A função primordial de nosso cérebro é sobreviver. Manter-se seguro. Evitar ameaças. Por isso estamos permanentemente à cata de sinais de perigo. Julgamos esses sinais rapidamente, sem tempo para juntar todos os fatos e fazer uma análise criteriosa. Usamos atalhos mentais, num julgamento rápido, transformando pequenos estímulos em algo que pode nos colocar em risco.
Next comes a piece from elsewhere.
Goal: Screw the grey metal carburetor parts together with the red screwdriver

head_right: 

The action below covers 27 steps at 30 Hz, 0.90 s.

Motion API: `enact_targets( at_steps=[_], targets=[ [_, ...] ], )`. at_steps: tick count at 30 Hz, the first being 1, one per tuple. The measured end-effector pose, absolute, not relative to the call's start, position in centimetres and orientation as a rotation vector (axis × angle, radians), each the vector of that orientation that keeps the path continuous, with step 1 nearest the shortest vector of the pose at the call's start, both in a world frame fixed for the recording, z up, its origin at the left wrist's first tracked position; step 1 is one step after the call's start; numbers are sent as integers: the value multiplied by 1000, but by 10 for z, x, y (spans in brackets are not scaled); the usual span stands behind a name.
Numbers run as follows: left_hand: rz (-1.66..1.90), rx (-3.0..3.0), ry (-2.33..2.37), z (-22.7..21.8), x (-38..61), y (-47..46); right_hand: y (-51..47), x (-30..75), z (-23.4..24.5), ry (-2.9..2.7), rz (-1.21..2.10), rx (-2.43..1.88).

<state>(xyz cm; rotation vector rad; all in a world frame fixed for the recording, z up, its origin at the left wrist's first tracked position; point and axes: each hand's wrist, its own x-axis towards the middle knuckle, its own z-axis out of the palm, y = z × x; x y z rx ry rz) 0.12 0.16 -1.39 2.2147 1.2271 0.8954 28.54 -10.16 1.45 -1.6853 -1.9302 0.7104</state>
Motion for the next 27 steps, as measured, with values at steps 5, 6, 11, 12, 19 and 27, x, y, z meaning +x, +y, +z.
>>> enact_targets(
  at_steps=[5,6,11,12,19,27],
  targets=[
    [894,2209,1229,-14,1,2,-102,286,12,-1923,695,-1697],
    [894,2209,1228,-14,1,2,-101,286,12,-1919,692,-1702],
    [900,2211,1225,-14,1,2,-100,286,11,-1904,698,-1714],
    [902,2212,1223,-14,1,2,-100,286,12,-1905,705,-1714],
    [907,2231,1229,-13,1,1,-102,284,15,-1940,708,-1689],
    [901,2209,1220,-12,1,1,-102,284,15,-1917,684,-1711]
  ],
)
É quase instintivo. E quanto mais algo está presente em nossa consciência, mais peso emocional carrega. Por isso a propaganda trabalha tanto com a exposição das situações de risco, fazendo-as presentes, ao alcance, prestes a acontecer.

Se você não usar este cartão de crédito, você será mal visto. Seu pobre! Se você não comprar este carrão, você é feio! Se você não tomar esta cerveja não vai pegar as mina! Se você não votar em mim, seu futuro será maligno uahuahuah… Sacou?

O risco esfregado na sua cara, mostrado, ameaçado o tempo todo. Quanto mais familiarizado com o risco, mais peso emocional ele ganha. É por isso que você se pega apavorado com a queda de um avião num país africano e não dá bola para os freios do seu carro que já estão gastos e precisam de revisão. A queda do avião está em todo lugar, no jornal, no rádio, na televisão. O freio não. As consequências da queda do avião, terríveis, estão ali descritas, mostradas… O freio não. E você provavelmente tem um milhão de vezes mais chance de morrer por causa do freio do que por queda de avião.

E colocará energia no medo do avião até parar para avaliar conscientemente, com base em fatos, na lógica, a situação.

Os profissionais de comunicação e marketing sabem disso e trabalham para espalhar o medo, a sensação de risco, durante anos a fio.

E sempre, sempre, alguém ganha com isso.